A set of studies was performed to demonstrate the functionality of the new gPMC code, as well as to comprehensively validate its accuracy. Specifically, total dose, dose of primary protons, secondary protons and other heavier ions, fluence of primary protons and secondary protons, as well as LETd were compared to the results computed by TOPAS (Perl et al 2012 (link)). For dose comparison, pencil beam with zero width was simulated and the result was integrated laterally to obtain the dose distribution of a broad beam with a size of 5×5 cm2. The choice of a pencil beam was because dose and fluence distributions on the central beam axis from this infinitesimal beam are very sensitive to discrepancies in angular deflection and angular distribution of protons. In contrast, the broad beam is more realistic and was hence used to evaluate the accuracy in a more clinically relevant setup. For LETd comparison, 2×2 cm2 broad beams were studied. The phantom we used was a pure water phantom of 10.1×10.1×30 cm3 in dimension with a voxel size of 0.1×0.1×0.1 cm3. 100 MeV and 200 MeV mono-energetic beams normally impinged on the phantom surface.

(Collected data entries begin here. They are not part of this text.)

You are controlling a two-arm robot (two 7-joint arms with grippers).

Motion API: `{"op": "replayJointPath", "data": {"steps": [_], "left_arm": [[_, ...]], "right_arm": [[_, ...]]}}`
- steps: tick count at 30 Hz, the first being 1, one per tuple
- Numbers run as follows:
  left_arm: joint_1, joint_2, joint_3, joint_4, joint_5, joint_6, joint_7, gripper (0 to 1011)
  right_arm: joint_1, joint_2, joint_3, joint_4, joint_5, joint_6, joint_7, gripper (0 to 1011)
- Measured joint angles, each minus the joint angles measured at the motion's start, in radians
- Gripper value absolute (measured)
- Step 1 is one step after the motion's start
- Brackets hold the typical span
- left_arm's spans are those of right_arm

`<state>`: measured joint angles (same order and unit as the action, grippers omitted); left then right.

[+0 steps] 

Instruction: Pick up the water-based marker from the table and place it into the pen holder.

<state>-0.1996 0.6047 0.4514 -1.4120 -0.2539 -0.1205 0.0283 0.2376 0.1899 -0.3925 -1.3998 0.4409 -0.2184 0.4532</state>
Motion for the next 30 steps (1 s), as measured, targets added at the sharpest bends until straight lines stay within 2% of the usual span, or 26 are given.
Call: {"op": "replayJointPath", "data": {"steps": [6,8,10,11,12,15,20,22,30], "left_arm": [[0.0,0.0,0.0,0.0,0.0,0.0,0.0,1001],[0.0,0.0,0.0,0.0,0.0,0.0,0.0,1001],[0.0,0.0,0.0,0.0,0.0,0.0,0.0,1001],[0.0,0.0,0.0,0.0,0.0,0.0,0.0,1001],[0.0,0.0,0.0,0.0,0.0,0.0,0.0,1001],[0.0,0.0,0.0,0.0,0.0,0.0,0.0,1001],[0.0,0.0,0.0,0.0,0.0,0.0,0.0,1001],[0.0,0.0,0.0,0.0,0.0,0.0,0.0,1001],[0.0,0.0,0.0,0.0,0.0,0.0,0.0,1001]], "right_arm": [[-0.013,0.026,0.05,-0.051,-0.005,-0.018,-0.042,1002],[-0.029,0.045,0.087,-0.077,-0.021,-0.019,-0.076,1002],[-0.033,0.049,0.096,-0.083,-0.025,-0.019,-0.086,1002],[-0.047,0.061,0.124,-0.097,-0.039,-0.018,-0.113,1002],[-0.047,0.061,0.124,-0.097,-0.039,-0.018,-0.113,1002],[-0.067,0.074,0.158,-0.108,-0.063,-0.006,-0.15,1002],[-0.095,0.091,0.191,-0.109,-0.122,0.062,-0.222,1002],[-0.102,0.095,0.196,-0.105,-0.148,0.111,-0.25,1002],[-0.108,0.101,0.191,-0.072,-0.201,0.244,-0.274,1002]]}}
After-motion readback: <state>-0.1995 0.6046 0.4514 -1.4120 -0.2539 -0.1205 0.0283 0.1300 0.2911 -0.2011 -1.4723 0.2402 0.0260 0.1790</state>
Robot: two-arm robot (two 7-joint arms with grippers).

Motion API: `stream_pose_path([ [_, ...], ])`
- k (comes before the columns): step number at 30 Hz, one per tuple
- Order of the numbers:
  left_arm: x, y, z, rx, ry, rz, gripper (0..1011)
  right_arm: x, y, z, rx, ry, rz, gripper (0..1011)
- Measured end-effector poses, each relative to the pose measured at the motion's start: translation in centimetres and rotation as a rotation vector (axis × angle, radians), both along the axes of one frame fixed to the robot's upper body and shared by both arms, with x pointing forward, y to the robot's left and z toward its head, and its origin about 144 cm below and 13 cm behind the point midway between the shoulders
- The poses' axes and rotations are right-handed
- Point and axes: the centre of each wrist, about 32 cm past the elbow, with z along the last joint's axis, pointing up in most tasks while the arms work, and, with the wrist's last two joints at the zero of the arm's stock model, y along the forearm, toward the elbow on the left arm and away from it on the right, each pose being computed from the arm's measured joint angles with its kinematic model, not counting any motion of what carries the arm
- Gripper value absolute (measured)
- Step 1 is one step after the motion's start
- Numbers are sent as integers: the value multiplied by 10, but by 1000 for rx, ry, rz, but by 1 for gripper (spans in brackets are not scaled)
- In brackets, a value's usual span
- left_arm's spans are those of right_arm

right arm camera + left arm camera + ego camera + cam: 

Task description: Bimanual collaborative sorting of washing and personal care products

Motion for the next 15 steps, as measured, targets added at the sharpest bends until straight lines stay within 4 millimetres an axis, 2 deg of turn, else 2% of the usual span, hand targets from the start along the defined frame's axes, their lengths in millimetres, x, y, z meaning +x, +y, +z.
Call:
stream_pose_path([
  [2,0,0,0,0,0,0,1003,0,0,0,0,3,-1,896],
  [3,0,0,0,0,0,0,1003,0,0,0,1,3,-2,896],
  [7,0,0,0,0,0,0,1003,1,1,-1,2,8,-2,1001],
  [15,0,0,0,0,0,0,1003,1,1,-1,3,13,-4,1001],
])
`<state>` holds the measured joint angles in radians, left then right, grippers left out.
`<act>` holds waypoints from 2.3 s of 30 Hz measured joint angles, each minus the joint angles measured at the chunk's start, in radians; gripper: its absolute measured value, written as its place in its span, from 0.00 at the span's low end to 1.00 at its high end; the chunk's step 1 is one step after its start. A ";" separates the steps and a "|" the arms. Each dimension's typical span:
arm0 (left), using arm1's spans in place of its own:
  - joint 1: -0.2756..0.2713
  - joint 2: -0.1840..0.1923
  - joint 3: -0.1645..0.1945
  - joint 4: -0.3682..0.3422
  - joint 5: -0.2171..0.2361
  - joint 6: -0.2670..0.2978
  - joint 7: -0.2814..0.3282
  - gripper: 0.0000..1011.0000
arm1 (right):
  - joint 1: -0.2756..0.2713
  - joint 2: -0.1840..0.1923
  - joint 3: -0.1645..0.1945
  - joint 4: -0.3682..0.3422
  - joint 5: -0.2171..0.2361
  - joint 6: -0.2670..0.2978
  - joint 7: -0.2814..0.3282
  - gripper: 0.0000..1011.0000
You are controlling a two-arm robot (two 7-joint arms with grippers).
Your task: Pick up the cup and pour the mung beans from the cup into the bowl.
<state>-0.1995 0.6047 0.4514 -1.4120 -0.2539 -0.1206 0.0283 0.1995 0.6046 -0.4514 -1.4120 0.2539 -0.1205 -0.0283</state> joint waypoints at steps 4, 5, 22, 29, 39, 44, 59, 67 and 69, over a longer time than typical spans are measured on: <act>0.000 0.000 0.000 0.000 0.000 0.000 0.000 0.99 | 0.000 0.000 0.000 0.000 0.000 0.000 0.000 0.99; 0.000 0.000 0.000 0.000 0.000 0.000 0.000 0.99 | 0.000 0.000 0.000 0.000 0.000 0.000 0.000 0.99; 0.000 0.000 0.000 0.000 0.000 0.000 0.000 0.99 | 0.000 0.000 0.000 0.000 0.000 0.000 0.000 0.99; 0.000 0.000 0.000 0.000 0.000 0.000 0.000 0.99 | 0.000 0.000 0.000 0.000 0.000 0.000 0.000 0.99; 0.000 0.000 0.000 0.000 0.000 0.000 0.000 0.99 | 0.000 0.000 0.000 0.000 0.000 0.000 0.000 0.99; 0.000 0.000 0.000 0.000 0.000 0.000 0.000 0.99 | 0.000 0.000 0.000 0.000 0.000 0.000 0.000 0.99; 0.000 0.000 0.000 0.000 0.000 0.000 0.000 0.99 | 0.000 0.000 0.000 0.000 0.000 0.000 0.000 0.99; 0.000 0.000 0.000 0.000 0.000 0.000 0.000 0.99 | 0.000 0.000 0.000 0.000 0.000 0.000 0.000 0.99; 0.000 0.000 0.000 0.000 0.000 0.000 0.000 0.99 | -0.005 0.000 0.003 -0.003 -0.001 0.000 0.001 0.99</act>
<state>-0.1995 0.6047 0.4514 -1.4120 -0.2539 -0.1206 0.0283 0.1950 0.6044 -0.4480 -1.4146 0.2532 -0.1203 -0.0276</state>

The second scenario studied was a prostate cancer patient. gPMC v1.0 was reported to have a systematic overestimation in dose at the entrance region and underestimation at the target for prostate cases due to approximations in nuclear interaction models (Giantsoudi et al., 2015 (link)). To demonstrate the improvements made in this new version, a prostate cancer patient with two laterally opposite beams was used. Dose in this patient was computed with gPMC v1.0, gPMC v2.0 and TOPAS.
The efficiency and cross-platform portability of gPMC v2.0 were tested with several different devices including an NVidia GeForce GTX TITAN GPU card, an AMD Radeon R9 290x GPU card, an Intel i7-3770 CPU processor and an Intel Xeon E5-2640 CPU processor. We also conducted tests with different numbers of dose counters to investigate its impact on the memory conflict issue.